こすもすが満開の静かな農村風景の中で、おしゃれな案山子に思わずにっこり。
ちょうど、新野の道の駅に着いた頃、鉄下駄駅伝レースが始まる所でした。
鉄下駄と鉄の杖で全国行脚した行人様にちなんで、片方2kgの鉄下駄を履いて、新野の街を駆け抜け、行人様のおられる新栄山まで走ります。
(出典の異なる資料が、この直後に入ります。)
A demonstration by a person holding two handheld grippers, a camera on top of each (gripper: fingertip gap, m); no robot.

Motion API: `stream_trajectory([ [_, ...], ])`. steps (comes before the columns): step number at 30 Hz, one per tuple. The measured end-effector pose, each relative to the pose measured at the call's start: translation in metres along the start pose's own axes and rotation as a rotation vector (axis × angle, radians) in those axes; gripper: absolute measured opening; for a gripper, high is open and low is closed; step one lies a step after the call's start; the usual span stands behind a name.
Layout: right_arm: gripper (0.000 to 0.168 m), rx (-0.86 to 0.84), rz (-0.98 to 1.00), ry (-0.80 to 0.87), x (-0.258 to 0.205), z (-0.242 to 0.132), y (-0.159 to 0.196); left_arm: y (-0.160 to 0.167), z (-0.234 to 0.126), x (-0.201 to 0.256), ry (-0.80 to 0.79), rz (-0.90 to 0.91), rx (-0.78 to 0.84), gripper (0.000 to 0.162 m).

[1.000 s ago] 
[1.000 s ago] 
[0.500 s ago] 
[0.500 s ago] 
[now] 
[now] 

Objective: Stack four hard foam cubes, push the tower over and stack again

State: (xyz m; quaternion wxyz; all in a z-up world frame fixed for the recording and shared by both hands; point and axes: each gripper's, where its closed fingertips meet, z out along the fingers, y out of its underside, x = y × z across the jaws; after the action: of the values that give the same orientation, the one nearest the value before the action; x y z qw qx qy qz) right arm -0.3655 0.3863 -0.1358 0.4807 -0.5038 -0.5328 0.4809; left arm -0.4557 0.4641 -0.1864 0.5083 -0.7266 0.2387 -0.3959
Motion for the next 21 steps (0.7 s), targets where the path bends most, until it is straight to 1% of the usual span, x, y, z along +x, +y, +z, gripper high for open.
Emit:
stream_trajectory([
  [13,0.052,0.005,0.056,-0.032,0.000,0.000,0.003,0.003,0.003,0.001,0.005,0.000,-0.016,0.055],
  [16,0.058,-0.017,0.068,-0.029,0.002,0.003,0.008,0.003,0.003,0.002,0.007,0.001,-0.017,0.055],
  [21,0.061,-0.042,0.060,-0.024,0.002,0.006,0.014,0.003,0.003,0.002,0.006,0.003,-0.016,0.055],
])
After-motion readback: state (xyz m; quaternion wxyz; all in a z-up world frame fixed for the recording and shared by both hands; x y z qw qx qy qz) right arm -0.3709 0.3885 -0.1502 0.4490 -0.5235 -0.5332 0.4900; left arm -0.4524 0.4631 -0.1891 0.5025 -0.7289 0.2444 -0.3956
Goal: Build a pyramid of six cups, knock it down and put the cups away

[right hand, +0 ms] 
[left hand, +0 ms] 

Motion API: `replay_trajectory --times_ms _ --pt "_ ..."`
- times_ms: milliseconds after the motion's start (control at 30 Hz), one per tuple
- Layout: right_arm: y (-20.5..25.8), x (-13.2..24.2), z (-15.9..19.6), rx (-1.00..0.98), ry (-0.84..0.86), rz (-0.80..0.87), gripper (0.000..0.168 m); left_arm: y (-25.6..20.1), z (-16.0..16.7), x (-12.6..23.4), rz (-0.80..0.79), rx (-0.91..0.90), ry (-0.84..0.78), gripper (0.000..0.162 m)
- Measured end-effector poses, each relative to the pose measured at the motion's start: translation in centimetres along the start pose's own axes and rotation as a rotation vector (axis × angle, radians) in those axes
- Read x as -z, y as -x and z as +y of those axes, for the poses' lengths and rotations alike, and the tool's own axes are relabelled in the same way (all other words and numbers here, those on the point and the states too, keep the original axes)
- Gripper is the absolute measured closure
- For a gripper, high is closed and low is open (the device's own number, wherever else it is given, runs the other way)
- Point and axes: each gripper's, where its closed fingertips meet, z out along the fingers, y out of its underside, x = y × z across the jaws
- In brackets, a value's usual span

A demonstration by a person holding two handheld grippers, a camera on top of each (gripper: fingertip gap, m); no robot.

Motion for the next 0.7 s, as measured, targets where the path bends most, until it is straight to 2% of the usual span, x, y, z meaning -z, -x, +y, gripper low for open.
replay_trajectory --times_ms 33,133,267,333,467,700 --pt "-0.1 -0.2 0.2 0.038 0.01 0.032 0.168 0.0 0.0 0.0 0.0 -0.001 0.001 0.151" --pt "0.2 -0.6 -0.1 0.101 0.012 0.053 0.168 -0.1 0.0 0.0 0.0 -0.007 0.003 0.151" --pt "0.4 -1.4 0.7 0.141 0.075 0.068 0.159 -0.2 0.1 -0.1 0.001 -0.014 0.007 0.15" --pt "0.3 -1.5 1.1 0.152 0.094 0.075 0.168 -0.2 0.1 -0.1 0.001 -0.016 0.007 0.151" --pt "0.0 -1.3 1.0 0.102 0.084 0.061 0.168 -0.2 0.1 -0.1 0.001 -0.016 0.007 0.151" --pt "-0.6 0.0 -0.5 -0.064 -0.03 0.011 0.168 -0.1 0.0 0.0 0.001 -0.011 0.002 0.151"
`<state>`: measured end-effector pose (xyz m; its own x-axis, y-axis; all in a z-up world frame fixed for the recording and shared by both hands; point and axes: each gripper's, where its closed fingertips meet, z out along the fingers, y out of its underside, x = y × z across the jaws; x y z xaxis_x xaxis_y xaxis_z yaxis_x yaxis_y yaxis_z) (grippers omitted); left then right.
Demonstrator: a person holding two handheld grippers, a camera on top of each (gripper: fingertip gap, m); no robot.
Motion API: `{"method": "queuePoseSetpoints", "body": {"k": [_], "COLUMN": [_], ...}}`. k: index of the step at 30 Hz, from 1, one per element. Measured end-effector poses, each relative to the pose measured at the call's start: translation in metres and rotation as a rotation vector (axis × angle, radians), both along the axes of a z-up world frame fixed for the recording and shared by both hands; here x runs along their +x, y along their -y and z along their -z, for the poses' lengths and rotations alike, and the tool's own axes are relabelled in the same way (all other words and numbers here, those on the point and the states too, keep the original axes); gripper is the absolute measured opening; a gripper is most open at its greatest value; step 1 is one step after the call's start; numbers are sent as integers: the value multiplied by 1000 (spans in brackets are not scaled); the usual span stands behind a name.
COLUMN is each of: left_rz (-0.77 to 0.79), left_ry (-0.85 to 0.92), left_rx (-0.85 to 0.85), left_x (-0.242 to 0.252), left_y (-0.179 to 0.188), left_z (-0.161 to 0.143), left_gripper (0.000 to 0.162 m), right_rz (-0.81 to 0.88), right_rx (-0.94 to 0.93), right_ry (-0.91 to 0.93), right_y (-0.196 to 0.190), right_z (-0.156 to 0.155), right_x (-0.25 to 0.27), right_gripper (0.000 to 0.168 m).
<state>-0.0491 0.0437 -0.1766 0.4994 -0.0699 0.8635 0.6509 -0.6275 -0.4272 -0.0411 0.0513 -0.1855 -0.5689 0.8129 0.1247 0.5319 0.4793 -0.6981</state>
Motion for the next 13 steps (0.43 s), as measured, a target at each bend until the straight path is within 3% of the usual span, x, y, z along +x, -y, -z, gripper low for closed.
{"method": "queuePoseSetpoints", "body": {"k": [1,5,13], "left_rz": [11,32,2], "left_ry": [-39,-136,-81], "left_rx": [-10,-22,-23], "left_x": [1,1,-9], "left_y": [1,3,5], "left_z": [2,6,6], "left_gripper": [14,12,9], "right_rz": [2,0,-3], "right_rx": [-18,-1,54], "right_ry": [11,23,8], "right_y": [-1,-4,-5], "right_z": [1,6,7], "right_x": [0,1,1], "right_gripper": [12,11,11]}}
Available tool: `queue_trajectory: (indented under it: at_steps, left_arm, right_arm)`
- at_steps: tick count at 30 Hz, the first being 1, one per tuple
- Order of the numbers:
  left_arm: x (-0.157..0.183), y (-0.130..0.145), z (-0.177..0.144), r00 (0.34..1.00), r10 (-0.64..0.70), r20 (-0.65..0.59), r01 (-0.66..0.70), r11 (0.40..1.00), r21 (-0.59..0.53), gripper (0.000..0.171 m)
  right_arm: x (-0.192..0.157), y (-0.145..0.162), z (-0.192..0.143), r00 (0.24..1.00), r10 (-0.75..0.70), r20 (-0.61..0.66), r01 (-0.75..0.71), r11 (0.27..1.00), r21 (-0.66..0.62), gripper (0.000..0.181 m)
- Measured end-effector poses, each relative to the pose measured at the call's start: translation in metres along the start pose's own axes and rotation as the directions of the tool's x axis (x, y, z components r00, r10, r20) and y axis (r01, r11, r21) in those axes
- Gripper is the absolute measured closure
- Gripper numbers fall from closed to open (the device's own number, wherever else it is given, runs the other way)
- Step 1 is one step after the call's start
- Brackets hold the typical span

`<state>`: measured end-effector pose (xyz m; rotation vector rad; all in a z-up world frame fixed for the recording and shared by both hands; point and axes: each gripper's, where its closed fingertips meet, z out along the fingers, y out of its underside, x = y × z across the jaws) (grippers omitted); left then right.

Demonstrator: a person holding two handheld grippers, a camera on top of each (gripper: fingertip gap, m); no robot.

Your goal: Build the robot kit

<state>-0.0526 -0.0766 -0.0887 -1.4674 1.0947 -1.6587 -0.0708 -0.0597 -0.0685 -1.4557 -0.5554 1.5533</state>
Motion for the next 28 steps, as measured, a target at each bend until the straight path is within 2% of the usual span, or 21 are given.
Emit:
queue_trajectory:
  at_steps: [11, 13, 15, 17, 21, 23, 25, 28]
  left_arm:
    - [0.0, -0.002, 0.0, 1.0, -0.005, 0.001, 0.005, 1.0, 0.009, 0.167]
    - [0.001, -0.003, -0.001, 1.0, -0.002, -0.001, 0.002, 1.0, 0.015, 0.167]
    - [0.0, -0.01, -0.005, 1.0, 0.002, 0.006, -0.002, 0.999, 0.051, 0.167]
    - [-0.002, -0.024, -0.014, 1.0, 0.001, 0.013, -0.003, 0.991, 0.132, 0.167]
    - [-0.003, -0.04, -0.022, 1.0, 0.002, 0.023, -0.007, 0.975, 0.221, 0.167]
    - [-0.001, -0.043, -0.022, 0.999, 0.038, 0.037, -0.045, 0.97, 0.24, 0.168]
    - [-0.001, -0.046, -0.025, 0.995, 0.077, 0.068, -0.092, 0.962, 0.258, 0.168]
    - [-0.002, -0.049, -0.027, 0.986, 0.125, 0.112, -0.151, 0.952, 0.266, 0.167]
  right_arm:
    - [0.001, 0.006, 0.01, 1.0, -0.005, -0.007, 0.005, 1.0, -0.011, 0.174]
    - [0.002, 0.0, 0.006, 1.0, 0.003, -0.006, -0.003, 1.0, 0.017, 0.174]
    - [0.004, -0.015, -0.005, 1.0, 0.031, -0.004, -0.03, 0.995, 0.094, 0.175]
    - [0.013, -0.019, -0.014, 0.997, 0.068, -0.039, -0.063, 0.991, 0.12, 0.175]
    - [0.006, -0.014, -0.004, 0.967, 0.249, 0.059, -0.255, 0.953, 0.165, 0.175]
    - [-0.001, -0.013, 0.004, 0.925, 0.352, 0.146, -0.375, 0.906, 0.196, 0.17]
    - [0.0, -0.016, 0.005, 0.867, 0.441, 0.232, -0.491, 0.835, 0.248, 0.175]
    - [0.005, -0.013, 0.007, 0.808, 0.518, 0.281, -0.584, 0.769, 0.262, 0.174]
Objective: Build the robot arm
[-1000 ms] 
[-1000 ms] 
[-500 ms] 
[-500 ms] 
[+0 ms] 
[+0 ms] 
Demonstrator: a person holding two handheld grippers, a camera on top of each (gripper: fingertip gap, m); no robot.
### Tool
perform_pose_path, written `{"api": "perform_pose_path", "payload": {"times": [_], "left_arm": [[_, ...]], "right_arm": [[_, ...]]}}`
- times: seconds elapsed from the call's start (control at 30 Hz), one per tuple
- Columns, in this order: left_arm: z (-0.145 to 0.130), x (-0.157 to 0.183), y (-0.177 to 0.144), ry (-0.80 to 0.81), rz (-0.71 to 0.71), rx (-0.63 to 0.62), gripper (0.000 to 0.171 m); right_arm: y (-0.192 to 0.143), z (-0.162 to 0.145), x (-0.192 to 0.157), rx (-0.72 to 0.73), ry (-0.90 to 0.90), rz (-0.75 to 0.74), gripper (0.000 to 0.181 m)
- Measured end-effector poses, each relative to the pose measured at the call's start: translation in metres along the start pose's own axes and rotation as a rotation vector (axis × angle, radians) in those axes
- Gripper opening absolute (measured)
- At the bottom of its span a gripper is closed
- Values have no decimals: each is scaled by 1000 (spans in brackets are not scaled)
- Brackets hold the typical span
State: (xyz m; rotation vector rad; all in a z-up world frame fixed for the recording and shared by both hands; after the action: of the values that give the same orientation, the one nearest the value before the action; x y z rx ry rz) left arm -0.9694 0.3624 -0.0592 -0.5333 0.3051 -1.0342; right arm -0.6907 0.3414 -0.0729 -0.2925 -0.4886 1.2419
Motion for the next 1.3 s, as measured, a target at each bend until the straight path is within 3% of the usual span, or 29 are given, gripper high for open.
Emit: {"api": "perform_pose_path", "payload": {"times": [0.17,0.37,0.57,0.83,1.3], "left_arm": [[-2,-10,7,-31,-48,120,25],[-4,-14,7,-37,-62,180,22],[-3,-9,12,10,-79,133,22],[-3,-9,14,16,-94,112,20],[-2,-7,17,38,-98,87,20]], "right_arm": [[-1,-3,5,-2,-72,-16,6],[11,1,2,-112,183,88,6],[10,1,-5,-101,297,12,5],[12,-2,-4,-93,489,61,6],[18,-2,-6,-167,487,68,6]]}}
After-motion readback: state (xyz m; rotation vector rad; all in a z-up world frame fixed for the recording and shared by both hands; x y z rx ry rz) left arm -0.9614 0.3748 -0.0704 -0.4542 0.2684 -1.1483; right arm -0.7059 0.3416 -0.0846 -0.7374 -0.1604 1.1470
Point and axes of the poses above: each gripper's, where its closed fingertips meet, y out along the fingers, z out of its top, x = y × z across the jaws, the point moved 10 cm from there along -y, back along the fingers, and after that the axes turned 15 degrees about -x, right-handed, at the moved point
からん・ころん・からん・ころん・と鉄の下駄の音が町中に響き渡りました。
道の駅から見る新栄山の行人堂は、瑞光院の裏山のこんもりと盛り上がるように木々に囲まれた小高い山の中で・・
行人様はこの山の中、あらかじめ掘っておいた穴の内部に石を詰め、木箱を組み込み竹筒を差し息ができるだけの穴を開け、
「鉦(かね)の聞こえるうちは生きていると思いたまえ」と言い残して、皆の見守る中、即身仏になる為にこの中に入りました。
1687年、4月の事です。
それが、この山の中の岩の上、
小さなお堂がありました。
七日目に鐘の音が止まり、入定を果たしたと記されています。
小高い小さなお堂からは、新野の田畑や民家が眼下に見えます。
何のための「即身仏」?
五穀豊穣を願ってとか、世をは儚んでとか、色々書かれていたけれど、
本当の事は「久保田彦左衛門」さんにしか分からない・・
けれど、こういった即身仏は日本に十数体しかないらしいです。
意思の強さは鉄の意思。
どこか心惹かれる部分はこの意思の強さかも。
小さなお堂の中には300年以上経った「行人様」が今も生きているかのように座り、
その前に坐すと、心を見抜かれたように見つめられている気がしました。
父も母も、同じ姓に何かの縁を感じ・・・・、
300年以上前の人に逢って来ました。
4月と9月の2日間、御開帳の日以外363日間、
行人様はこの山の中でいまだに一人で姿勢を正して、悟りを開く為の修行を積んでおられる。